Please copy the lines below, exactly as they are, from the one with "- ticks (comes" through the one with "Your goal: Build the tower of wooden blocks", and leave out the pictures.
***** Data provided
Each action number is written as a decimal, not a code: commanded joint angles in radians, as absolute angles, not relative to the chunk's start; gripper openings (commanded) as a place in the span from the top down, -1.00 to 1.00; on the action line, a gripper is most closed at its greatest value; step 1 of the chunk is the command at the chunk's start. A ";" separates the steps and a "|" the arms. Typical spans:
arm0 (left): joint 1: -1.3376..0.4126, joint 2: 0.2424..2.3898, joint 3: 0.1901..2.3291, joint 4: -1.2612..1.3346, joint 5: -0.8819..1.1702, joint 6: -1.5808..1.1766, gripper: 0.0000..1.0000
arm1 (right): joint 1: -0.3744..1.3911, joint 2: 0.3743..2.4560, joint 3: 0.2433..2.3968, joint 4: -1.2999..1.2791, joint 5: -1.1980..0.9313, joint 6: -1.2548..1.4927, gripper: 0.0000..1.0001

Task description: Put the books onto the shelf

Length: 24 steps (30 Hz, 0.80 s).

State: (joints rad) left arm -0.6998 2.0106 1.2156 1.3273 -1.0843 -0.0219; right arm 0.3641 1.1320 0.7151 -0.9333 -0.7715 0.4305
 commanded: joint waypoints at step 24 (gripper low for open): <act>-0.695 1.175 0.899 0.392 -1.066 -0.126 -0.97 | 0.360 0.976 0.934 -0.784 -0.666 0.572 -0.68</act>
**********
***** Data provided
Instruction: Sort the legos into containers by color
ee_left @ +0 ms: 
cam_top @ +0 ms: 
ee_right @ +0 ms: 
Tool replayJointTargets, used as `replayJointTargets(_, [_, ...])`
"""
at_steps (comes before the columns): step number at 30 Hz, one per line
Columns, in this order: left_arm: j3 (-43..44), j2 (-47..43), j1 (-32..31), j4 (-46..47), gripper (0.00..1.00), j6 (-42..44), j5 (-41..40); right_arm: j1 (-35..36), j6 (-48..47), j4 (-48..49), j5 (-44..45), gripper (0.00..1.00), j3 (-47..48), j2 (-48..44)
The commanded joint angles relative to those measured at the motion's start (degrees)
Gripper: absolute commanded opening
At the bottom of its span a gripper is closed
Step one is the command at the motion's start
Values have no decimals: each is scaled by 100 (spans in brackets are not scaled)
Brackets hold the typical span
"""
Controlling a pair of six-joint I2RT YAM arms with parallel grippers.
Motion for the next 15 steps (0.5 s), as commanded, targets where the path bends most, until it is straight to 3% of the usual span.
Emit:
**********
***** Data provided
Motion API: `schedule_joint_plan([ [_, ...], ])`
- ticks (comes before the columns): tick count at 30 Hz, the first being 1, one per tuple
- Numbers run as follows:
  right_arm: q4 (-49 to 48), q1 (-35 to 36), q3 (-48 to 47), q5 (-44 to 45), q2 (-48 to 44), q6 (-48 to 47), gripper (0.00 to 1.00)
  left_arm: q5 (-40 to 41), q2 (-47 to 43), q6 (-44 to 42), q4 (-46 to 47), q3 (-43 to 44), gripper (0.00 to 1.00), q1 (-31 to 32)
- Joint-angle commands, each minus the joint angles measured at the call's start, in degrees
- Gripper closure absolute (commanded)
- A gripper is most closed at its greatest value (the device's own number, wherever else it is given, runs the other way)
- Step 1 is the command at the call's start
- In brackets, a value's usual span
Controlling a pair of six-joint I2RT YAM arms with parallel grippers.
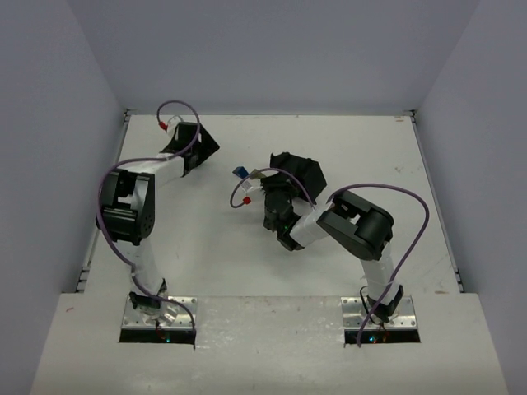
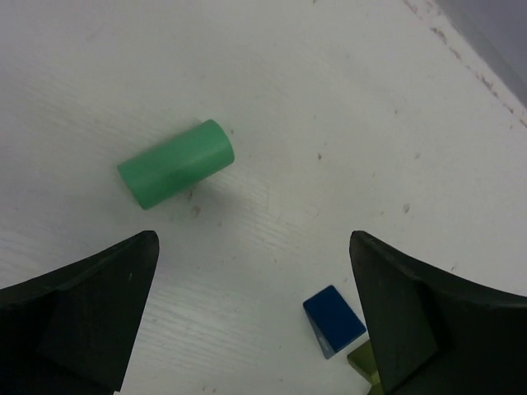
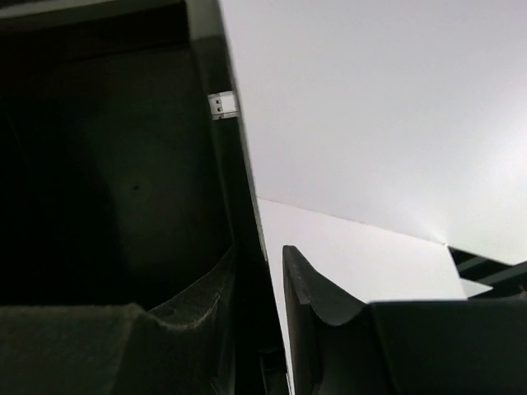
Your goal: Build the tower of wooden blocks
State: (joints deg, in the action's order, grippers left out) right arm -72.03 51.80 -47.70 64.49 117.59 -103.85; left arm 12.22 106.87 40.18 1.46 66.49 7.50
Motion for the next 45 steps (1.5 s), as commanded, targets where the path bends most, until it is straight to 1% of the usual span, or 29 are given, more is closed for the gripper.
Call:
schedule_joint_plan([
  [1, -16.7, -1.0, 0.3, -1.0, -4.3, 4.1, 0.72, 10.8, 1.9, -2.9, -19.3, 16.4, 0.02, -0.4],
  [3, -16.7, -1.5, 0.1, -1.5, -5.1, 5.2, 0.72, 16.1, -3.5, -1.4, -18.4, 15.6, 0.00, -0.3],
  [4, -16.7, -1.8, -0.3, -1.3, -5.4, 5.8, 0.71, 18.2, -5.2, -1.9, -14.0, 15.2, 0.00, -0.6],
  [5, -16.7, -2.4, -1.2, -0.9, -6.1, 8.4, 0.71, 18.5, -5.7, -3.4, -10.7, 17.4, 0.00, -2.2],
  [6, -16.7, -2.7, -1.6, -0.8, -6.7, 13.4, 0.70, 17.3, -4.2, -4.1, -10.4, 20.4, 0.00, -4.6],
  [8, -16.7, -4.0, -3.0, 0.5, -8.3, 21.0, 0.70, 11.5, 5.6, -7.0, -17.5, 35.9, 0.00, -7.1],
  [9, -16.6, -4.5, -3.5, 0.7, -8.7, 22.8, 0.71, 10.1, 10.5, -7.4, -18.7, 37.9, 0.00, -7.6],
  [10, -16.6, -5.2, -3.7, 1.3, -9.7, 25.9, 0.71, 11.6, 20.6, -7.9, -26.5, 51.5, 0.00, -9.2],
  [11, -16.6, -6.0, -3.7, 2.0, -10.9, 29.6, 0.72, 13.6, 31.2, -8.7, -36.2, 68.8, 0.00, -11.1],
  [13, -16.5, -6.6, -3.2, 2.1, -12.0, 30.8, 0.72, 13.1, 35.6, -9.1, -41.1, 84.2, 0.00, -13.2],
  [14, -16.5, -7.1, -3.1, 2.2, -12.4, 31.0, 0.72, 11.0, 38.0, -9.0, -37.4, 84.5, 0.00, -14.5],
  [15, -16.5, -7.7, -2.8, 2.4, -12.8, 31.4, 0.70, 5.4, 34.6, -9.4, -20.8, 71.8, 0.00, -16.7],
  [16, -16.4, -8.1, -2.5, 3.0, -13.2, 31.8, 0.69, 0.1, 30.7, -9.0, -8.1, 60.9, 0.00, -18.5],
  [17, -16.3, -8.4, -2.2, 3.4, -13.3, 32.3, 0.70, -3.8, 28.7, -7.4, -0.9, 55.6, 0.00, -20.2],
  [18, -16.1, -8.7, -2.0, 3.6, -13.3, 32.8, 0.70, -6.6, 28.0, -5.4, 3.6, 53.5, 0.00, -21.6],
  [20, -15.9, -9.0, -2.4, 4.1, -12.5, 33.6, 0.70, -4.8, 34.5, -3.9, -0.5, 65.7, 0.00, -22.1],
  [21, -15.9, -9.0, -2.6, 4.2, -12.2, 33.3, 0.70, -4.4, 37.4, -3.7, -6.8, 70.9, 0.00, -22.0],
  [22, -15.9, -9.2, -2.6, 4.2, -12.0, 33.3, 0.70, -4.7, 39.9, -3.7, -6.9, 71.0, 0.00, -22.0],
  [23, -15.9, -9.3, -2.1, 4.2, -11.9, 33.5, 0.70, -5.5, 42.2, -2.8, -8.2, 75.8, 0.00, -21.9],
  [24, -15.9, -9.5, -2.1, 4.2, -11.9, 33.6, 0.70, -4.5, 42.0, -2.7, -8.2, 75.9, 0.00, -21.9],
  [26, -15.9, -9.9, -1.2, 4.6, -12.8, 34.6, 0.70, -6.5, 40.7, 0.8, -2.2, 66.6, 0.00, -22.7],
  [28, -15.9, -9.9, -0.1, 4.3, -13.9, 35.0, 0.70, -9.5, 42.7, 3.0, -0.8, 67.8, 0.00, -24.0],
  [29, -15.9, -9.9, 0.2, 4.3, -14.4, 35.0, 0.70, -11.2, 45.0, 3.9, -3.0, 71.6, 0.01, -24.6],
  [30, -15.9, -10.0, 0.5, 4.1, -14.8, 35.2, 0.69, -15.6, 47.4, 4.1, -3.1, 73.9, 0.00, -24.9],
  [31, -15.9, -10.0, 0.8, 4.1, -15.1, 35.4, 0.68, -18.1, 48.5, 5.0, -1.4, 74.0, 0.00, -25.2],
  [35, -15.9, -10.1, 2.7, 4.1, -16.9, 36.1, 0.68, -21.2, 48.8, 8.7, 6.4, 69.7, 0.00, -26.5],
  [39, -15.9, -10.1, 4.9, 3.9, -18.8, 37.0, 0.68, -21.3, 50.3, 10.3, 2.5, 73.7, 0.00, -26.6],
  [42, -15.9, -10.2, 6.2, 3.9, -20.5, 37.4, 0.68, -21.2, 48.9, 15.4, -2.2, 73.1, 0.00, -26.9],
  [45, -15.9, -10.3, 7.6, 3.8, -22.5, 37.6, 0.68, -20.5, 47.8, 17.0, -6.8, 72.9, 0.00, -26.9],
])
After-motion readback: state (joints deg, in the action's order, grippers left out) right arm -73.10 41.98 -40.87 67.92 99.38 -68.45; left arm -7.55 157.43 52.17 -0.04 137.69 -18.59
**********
Answer to this task —
- ticks (comes before the columns): tick count at 30 Hz, the first being 1, one per tuple
- Numbers run as follows:
  right_arm: q4 (-49 to 48), q1 (-35 to 36), q3 (-48 to 47), q5 (-44 to 45), q2 (-48 to 44), q6 (-48 to 47), gripper (0.00 to 1.00)
  left_arm: q5 (-40 to 41), q2 (-47 to 43), q6 (-44 to 42), q4 (-46 to 47), q3 (-43 to 44), gripper (0.00 to 1.00), q1 (-31 to 32)
- Joint-angle commands, each minus the joint angles measured at the call's start, in degrees
- Gripper closure absolute (commanded)
- A gripper is most closed at its greatest value (the device's own number, wherever else it is given, runs the other way)
- Step 1 is the command at the call's start
- In brackets, a value's usual span
Controlling a pair of six-joint I2RT YAM arms with parallel grippers.
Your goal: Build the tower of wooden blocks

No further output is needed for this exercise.